The game never knows whether it’s drawing to SDL or ncurses — it writes glyph+color into the buffer and a backend renders it. This is the same separation KN-86 has between the nOSh runtime’s logical 80×25 grid and its two render targets (SDL3 emulator / Pi device). Brogue validates that a single glyph+attribute buffer can drive both a rich graphical build and a pure-terminal build with no game-logic changes — which is the whole bet KN-86 is making.

  • Roguelike cart IA reference. Map + left status sidebar + top message log is the layout a KN-86 roguelike/dungeon cart should adopt wholesale, inside Rows 1–23.

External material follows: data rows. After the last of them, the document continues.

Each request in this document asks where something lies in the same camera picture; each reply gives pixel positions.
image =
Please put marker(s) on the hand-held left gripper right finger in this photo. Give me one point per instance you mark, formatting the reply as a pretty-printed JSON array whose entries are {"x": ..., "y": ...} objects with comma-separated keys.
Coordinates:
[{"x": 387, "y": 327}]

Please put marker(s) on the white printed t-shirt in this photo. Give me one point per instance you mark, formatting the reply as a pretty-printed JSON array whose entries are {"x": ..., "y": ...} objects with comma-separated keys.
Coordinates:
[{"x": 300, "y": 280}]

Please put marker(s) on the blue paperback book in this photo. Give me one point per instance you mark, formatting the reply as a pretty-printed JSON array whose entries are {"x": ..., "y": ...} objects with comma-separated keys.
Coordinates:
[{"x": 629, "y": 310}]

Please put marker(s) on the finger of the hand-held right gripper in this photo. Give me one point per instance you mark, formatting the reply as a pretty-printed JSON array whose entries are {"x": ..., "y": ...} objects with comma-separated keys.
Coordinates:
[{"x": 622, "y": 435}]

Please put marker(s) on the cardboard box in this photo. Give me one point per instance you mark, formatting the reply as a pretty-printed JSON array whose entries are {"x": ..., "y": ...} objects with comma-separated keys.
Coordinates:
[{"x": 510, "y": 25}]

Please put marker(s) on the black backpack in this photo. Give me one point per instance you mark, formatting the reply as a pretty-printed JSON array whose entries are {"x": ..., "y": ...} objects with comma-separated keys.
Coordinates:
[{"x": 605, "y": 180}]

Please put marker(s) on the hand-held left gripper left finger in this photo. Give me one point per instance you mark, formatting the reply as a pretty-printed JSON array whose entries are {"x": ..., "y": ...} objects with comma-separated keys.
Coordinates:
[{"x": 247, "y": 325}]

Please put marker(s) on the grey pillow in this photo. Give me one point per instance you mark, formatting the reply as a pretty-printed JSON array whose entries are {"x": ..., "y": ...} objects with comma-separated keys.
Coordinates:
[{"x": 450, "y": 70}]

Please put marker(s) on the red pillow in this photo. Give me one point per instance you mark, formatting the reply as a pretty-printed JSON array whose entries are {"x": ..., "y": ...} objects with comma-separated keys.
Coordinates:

  • The 26-level procedural descent is a textbook depth-of-content-from-little-data model — directly relevant to KN-86’s cart generation-data approach (carts carry generation rules + behavior tables, not hand-authored levels). Cross-link the procedural-generation guidance in the cartridge authoring docs.
  • Item-identification state machine — un-identified → identified is a cheap, deep mechanic that fits the amber grid (an un-identified item is just a generic glyph + ? until used). Good fit for any KN-86 cart with loot.
  • colorDances → motion-as-emphasis. Adopt the principle that “alive/dangerous/active” things move, even on a static amber grid, via the 20 fps animation tick.
  • This is the central single-color problem flagged in the Batch 8 brief. The recommendation above (glyph=identity, inversion=selection/hazard, shading-glyphs=intensity, text/badge=status, blink=animation) is the deliverable.
  • Cross-link the cartridge / gameplay docs: docs/software/cartridges/authoring/screen-design-rules.md (the Row 0 / 1–23 / 24 layout contract that a roguelike cart must honor), docs/software/cartridges/authoring/ui-patterns.md (audio-as-data + reusable UI patterns), and docs/software/cartridges/authoring/lisp-paradigm.md (cell-as-data model). Brogue’s cellDisplayBuffer is conceptually the same as KN-86’s per-cell glyph+attribute model.
  • Cross-link zork.md — the other deep game-history reference; Zork is the Lisp/bytecode-VM precedent, Brogue is the ASCII-rendering precedent.
  • The platform-layer vtable pattern is worth a citation in any future ADR that formalizes the emulator/device render-target split.